The Coordination Committee
The National Focal Points
The National Focal Points (NFPs) are small teams working in a public organisation responsible for water-related documentation and information. Their tasks consist in creating and developing a national information server; managing communication processes and access to vetted information; ensuring information availability in the working languages; developing access to information and maintaining relations with the users in their country. To date, 20 of the 37 partner countries have created an NFP, and 16 of them have launched their own website.
The Technical Unit
The Technical Unit is a permanent body managed and financed by a group of water operators acting on behalf of their governments:
- Spain: Centro de Estudios y Experimentación de Obras Públicas (CEDEX).
- France: Office International de l’Eau (OiEau).
- Italy: Società di Gestione di Impianti Idrici (SOGESID).
The Technical Unit has three main roles, which are to:
- Coordinate and provide assistance and recommendations to the National Focal Points.
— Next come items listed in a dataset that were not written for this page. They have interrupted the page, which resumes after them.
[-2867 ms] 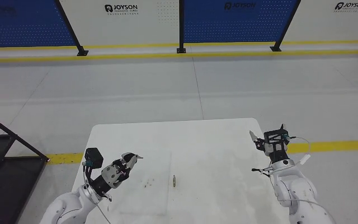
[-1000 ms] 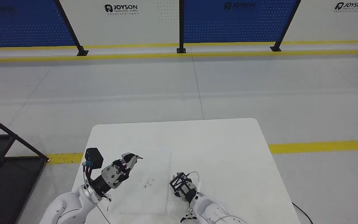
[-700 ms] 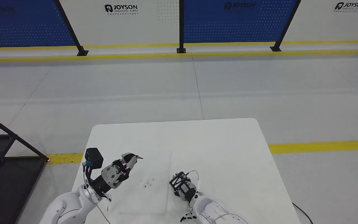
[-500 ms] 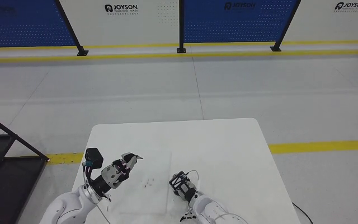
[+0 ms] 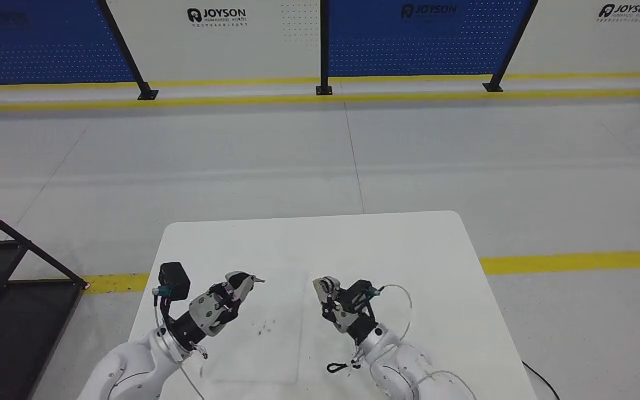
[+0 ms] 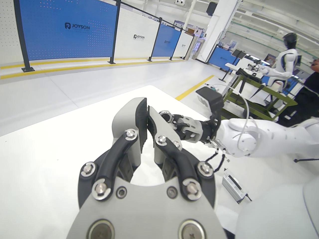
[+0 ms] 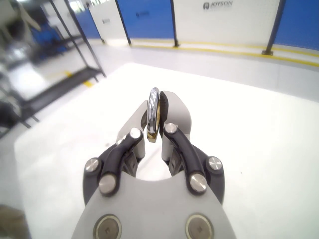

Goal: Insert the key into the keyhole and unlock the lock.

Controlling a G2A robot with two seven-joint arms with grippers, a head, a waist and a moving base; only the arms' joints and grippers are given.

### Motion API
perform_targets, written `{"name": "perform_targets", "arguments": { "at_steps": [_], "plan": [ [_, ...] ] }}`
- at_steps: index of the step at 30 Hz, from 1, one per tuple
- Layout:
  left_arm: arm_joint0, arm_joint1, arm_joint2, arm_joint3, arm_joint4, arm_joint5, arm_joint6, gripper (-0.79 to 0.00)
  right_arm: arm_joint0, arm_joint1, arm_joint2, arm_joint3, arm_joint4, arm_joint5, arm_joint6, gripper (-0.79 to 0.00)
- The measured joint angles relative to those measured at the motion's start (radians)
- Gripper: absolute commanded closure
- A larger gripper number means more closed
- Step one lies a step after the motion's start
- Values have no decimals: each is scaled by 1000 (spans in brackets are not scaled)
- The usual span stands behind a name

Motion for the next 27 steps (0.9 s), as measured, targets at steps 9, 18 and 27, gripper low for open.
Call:
{"name": "perform_targets", "arguments": {
  "at_steps": [9, 18, 27],
  "plan": [
    [-44, -14, 123, 80, -143, -6, 91, 0, 7, 9, 45, 22, 198, -373, -235, 0],
    [-97, -19, 229, 158, -361, -111, 77, 0, 74, 11, 10, 110, 304, -742, -306, 0],
    [-113, -17, 245, 167, -445, -109, 35, 0, 80, 12, -1, 109, 318, -742, -302, 0]
  ]
}}
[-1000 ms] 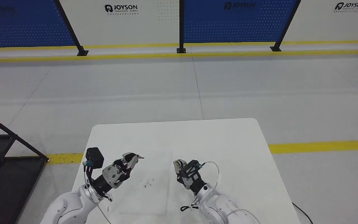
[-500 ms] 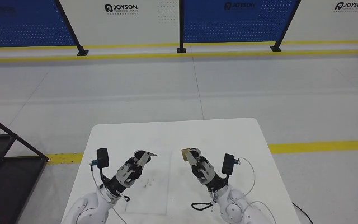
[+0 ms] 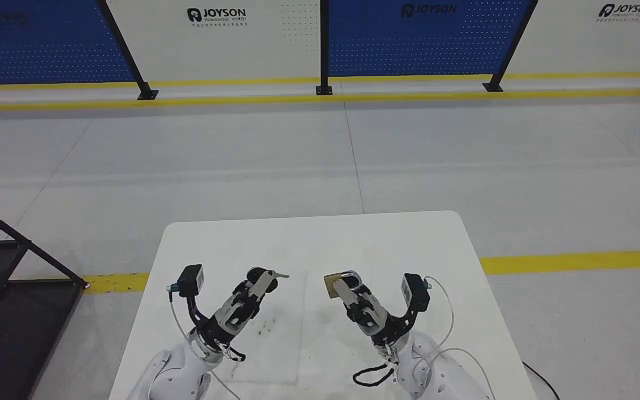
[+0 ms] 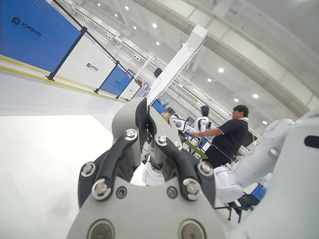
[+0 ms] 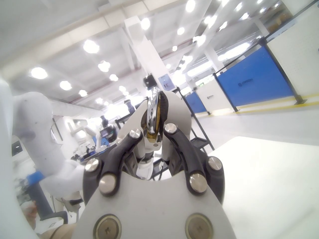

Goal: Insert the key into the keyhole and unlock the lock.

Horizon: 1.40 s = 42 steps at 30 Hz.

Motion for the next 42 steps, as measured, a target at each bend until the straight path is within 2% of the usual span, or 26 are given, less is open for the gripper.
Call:
{"name": "perform_targets", "arguments": {
  "at_steps": [9, 14, 21, 25, 30, 42],
  "plan": [
    [0, 0, 0, 0, 0, 0, 0, 0, 0, 0, -1, -1, 1, 2, 2, 0],
    [-7, -6, 18, -6, -11, 18, 39, 0, 9, -17, -36, 0, 95, 39, -3, 0],
    [-43, -38, 106, 79, 14, -121, 226, 0, 64, -71, -129, 67, 148, 43, -142, 0],
    [-69, -57, 163, 116, 79, -122, 336, 0, 89, -101, -166, 108, 125, 35, -241, 0],
    [-99, -80, 229, 175, 162, -121, 466, 0, 103, -133, -185, 140, 113, 47, -262, 0],
    [-152, -105, 292, 229, 246, -121, 586, 0, 106, -140, -182, 152, 92, 56, -271, 0]
  ]
}}
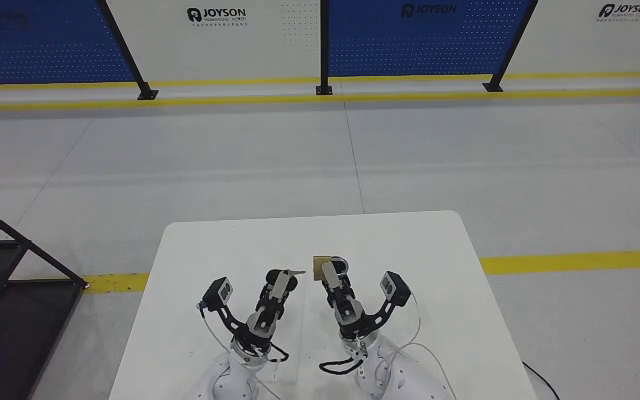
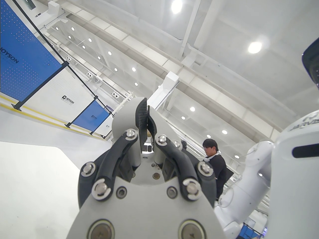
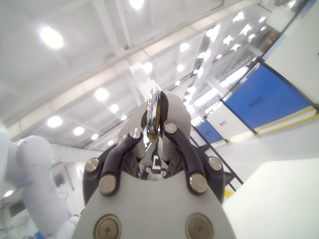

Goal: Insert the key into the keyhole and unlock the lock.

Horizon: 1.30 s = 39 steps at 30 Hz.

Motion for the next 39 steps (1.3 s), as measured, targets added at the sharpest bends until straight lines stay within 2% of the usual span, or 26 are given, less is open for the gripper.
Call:
{"name": "perform_targets", "arguments": {
  "at_steps": [14, 39],
  "plan": [
    [-25, -16, 30, 21, 41, 0, 43, 0, 0, 0, 0, 0, 0, 0, 0, 0],
    [-34, -43, 23, 38, 57, 10, 42, 0, 0, 0, 0, 0, 0, 0, 0, 0]
  ]
}}
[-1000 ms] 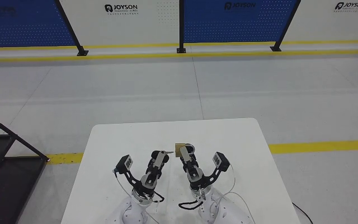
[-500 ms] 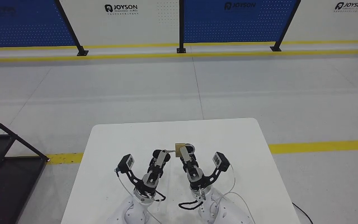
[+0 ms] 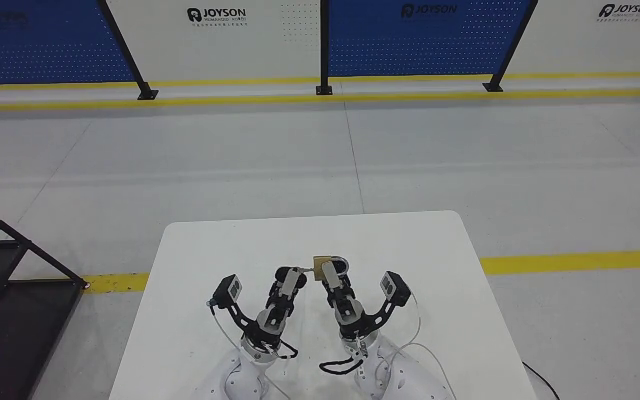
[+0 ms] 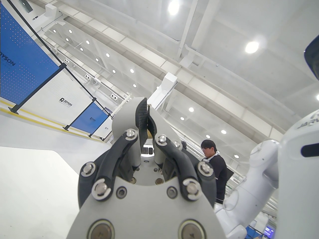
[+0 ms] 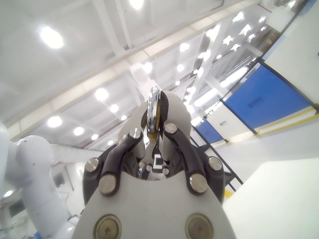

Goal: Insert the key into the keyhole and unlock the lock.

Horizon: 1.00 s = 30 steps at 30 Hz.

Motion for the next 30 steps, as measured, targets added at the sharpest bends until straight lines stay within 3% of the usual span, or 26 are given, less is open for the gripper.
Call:
{"name": "perform_targets", "arguments": {
  "at_steps": [11, 30],
  "plan": [
    [2, -12, -7, 2, 39, 9, 25, 0, -33, 0, 30, -56, 10, 59, 73, 0],
    [-8, -36, -1, 28, 73, -2, 86, 0, -58, -27, 48, -56, -103, 135, -55, 0]
  ]
}}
- Support the activities of the Steering and Coordination Committees
- Act as the International Focal Point.
The latter role makes SEMIDE responsible for collecting data on institutions, for documentation, training, research and development and data management at international level (relevant for the Euro-Mediterranean region). SEMIDE also manages the information portal, acting as a single access point for inland water in the Euro-Mediterranean region, and providing access to international information and NFP websites. It also works towards reaching agreements with international initiatives and projects.
Funding
The SEMIDE approach is based on partnership. The principle of subsidiarity* regarding the partner countries was adopted from the start of the initiative (Naples Conference, December 1997). This means that each partner country benefiting from a subsidy must be committed to providing adequate resources for the development of its national system and the operation of its National Focal Point.
Regional activities (meetings, working groups, defining standards, training, etc.), the International Focal Point, and technical assistance to non-EU countries are financed by contracts between SEMIDE's Technical Unit as an European Economic Interest Group (EEIG) and the European Commission.
* Subsidiarity is the principle which states that matters ought to be handled by the smallest (or, the lowest) competent authority.